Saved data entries
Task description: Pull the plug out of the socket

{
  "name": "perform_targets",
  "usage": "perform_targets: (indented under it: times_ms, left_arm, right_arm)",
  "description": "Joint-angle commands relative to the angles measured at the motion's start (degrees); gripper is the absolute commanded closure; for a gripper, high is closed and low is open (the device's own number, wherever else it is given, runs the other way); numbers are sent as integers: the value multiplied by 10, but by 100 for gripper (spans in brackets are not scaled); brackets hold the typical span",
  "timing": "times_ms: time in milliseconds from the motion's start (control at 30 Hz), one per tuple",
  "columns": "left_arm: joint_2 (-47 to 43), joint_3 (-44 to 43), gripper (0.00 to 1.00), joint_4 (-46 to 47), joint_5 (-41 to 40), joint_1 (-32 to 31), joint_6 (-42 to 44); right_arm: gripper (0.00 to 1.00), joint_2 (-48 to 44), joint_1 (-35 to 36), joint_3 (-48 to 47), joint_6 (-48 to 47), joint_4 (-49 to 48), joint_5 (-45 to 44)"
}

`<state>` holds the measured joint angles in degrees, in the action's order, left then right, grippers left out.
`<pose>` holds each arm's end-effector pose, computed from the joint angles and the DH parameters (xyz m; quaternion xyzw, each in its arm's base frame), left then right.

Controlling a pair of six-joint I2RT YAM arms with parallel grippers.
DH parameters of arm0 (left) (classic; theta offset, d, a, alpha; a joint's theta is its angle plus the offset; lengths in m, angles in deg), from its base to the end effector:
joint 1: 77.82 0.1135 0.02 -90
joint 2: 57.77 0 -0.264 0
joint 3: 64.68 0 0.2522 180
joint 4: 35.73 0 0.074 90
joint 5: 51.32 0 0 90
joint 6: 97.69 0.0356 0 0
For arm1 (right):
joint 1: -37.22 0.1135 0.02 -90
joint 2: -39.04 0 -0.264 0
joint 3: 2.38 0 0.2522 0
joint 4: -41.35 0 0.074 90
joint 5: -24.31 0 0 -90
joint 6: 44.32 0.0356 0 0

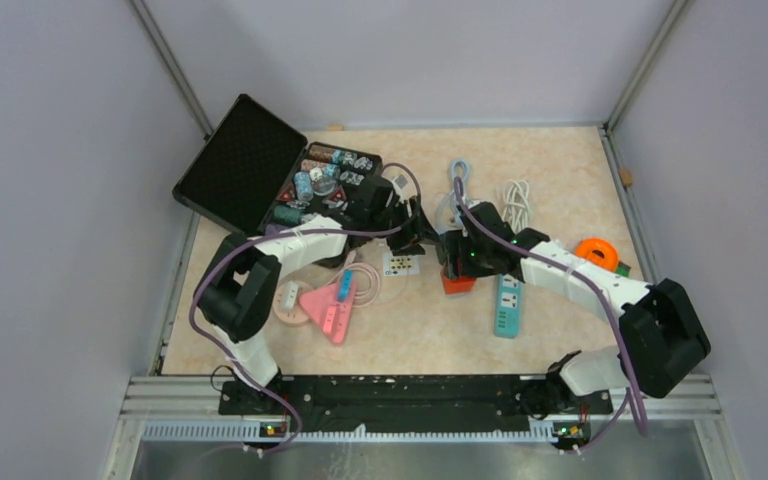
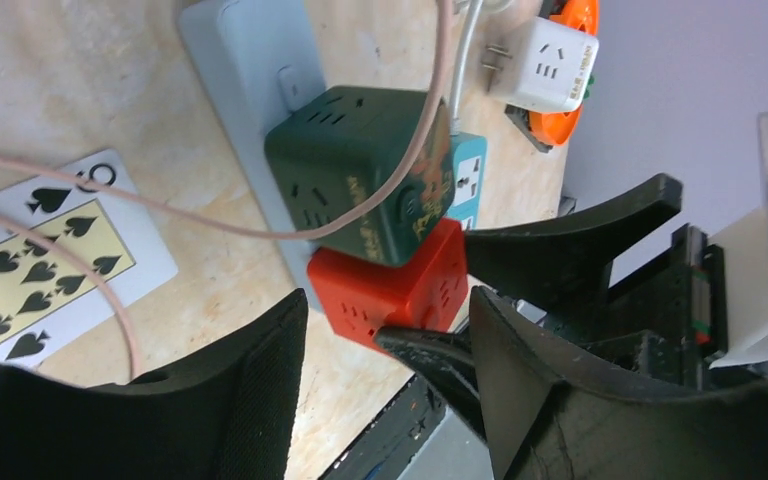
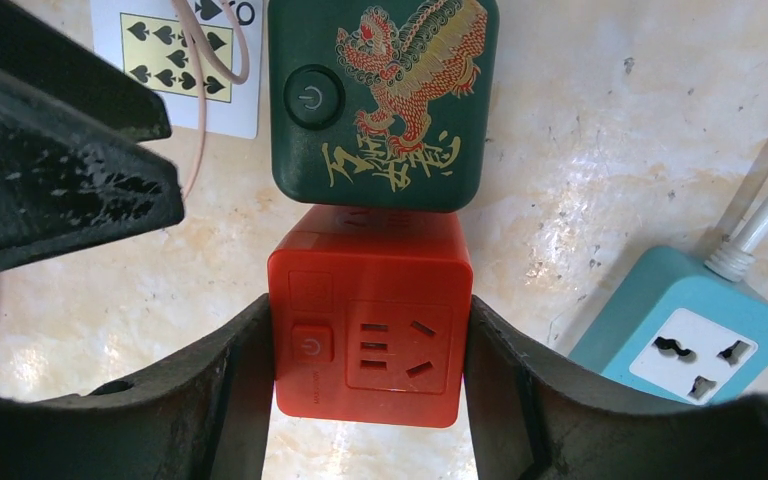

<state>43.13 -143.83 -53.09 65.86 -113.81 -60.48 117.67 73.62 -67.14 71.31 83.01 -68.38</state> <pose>0.3029 -0.2401 0.2126 -0.0283 0.8830 -0.4438 0.1500 0.2222 0.1617 0.2215 -0.0827 0.9513 0.1334 0.2654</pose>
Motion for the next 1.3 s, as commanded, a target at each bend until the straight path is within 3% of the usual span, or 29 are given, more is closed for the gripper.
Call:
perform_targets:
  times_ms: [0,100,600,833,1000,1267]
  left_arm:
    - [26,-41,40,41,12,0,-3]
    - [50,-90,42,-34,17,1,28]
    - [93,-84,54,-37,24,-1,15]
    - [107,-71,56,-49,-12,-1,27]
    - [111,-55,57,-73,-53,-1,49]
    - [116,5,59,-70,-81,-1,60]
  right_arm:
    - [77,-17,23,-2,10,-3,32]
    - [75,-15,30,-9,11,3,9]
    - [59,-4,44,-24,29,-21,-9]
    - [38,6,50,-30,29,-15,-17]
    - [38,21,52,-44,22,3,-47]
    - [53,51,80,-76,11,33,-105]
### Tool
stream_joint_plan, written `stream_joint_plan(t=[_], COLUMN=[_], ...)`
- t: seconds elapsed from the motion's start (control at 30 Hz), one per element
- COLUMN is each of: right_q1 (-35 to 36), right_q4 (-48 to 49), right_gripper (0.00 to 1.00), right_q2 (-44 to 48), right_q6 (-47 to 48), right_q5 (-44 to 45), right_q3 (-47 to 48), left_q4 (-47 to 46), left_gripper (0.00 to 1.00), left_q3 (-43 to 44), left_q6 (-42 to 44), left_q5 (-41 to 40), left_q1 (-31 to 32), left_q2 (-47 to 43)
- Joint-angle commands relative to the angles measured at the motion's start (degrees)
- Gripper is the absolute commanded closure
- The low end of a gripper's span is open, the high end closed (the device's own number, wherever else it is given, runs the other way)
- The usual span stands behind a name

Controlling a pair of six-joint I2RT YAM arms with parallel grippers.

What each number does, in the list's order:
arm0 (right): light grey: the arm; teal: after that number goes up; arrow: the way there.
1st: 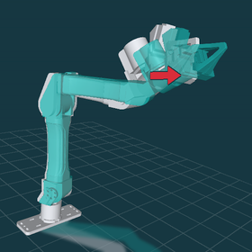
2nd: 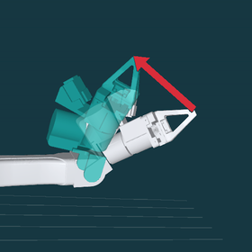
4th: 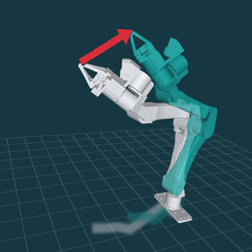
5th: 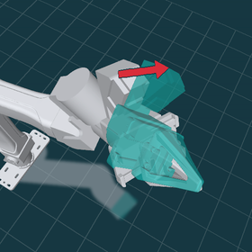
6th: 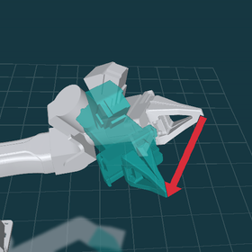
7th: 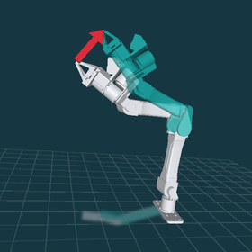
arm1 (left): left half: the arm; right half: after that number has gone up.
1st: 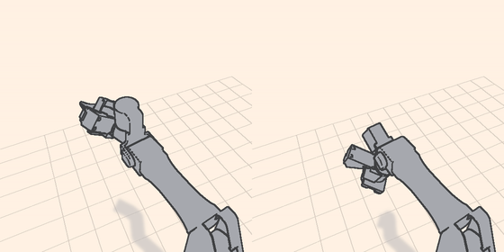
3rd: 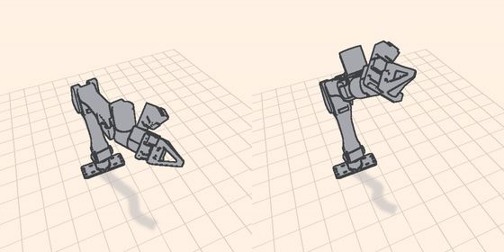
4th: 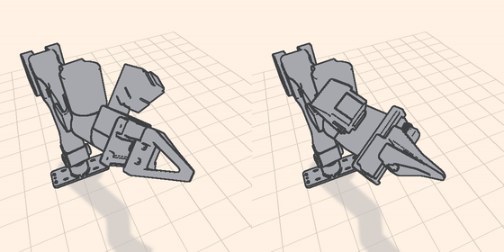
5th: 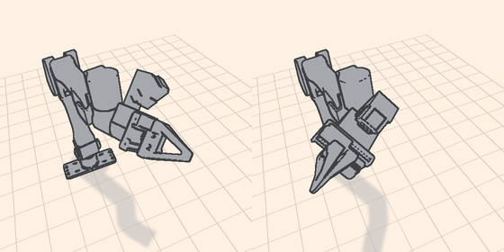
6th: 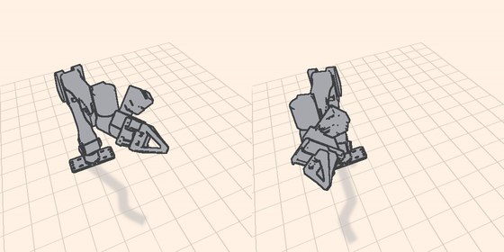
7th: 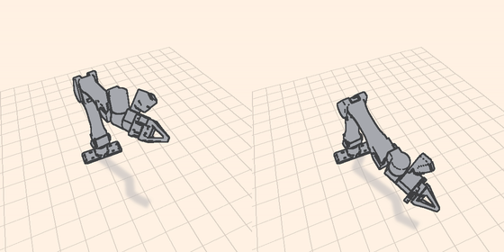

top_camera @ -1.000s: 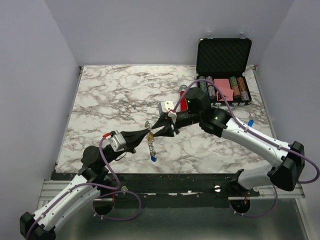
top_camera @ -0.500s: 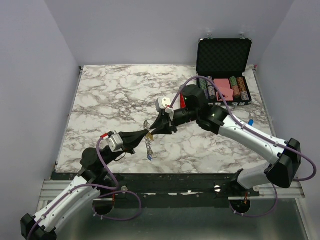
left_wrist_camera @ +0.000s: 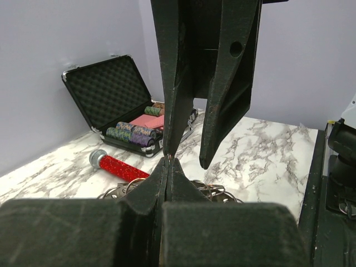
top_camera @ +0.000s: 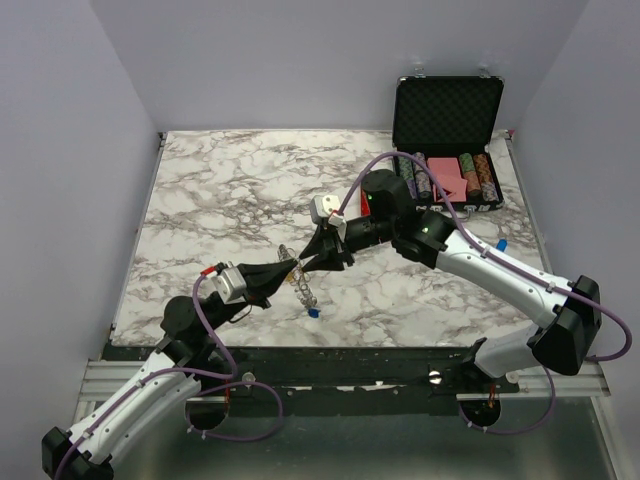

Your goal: Put the keys on the keyring

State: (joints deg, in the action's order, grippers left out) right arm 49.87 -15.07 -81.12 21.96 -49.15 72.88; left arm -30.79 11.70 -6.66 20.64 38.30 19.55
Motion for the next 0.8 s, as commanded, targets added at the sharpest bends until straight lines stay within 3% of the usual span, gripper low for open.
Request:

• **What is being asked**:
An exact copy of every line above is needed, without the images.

• **Result of the task**:
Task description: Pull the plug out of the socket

{
  "name": "perform_targets",
  "usage": "perform_targets: (indented under it: times_ms, left_arm, right_arm)",
  "description": "Joint-angle commands relative to the angles measured at the motion's start (degrees); gripper is the absolute commanded closure; for a gripper, high is closed and low is open (the device's own number, wherever else it is given, runs the other way); numbers are sent as integers: the value multiplied by 10, but by 100 for gripper (spans in brackets are not scaled); brackets hold the typical span",
  "timing": "times_ms: time in milliseconds from the motion's start (control at 30 Hz), one per tuple",
  "columns": "left_arm: joint_2 (-47 to 43), joint_3 (-44 to 43), gripper (0.00 to 1.00), joint_4 (-46 to 47), joint_5 (-41 to 40), joint_1 (-32 to 31), joint_6 (-42 to 44); right_arm: gripper (0.00 to 1.00), joint_2 (-48 to 44), joint_1 (-35 to 36), joint_3 (-48 to 47), joint_6 (-48 to 47), joint_4 (-49 to 48), joint_5 (-45 to 44)"
}

`<state>` holds the measured joint angles in degrees, in the action's order, left then right, grippers left out.
`<pose>` holds each arm's end-effector pose, computed from the joint angles and the DH parameters (xyz m; quaternion xyzw, each in its arm's base frame), left then right.

Controlling a pair of six-joint I2RT YAM arms with parallel grippers.
DH parameters of arm0 (left) (classic; theta offset, d, a, alpha; a joint's theta is its angle plus the offset; lengths in m, angles in deg), from its base to the end effector:
joint 1: 77.82 0.1135 0.02 -90
joint 2: 57.77 0 -0.264 0
joint 3: 64.68 0 0.2522 180
joint 4: 35.73 0 0.074 90
joint 5: 51.32 0 0 90
joint 6: 97.69 0.0356 0 0
For arm1 (right):
joint 1: -37.22 0.1135 0.02 -90
joint 2: -39.04 0 -0.264 0
joint 3: 2.38 0 0.2522 0
joint 4: -41.35 0 0.074 90
joint 5: -24.31 0 0 -90
joint 6: 44.32 0.0356 0 0


<state>43.13 -143.83 -53.09 65.86 -113.81 -60.48 117.67 73.62 -67.14 71.31 83.01 -68.38</state> <pose>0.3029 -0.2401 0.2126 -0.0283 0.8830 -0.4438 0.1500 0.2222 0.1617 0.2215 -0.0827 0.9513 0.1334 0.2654</pose>
Motion for the next 1.3 s, as commanded, a target at each bend until the straight path is within 3% of the usual span, or 29 are given, more is closed for the gripper.
Call:
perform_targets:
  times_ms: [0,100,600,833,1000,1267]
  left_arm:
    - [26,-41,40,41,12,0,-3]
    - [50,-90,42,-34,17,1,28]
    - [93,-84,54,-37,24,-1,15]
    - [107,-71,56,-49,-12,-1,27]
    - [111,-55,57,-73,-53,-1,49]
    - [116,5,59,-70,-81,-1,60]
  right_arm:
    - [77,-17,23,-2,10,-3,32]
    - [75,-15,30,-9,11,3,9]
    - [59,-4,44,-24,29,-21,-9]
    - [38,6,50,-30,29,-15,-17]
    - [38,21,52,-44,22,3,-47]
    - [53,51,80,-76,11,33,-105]
### Tool
stream_joint_plan, written `stream_joint_plan(t=[_], COLUMN=[_], ...)`
- t: seconds elapsed from the motion's start (control at 30 Hz), one per element
- COLUMN is each of: right_q1 (-35 to 36), right_q4 (-48 to 49), right_gripper (0.00 to 1.00), right_q2 (-44 to 48), right_q6 (-47 to 48), right_q5 (-44 to 45), right_q3 (-47 to 48), left_q4 (-47 to 46), left_gripper (0.00 to 1.00), left_q3 (-43 to 44), left_q6 (-42 to 44), left_q5 (-41 to 40), left_q1 (-31 to 32), left_q2 (-47 to 43)
- Joint-angle commands relative to the angles measured at the motion's start (degrees)
- Gripper is the absolute commanded closure
- The low end of a gripper's span is open, the high end closed (the device's own number, wherever else it is given, runs the other way)
- The usual span stands behind a name

Controlling a pair of six-joint I2RT YAM arms with parallel grippers.

What each number does, in the list's order:
arm0 (right): light grey: the arm; teal: after that number goes up; arrow: the way there.
1st: 
2nd: 
4th: 
5th: 
6th: 
7th: 
arm1 (left): left half: the arm; right half: after that number has gone up.
1st: 
3rd: 
4th: 
5th: 
6th: 
7th: 

top_camera @ -1.000s: 
top_camera @ -0.500s: 
left_wrist_camera @ +0.000s: 
top_camera @ +0.000s: 

Your goal: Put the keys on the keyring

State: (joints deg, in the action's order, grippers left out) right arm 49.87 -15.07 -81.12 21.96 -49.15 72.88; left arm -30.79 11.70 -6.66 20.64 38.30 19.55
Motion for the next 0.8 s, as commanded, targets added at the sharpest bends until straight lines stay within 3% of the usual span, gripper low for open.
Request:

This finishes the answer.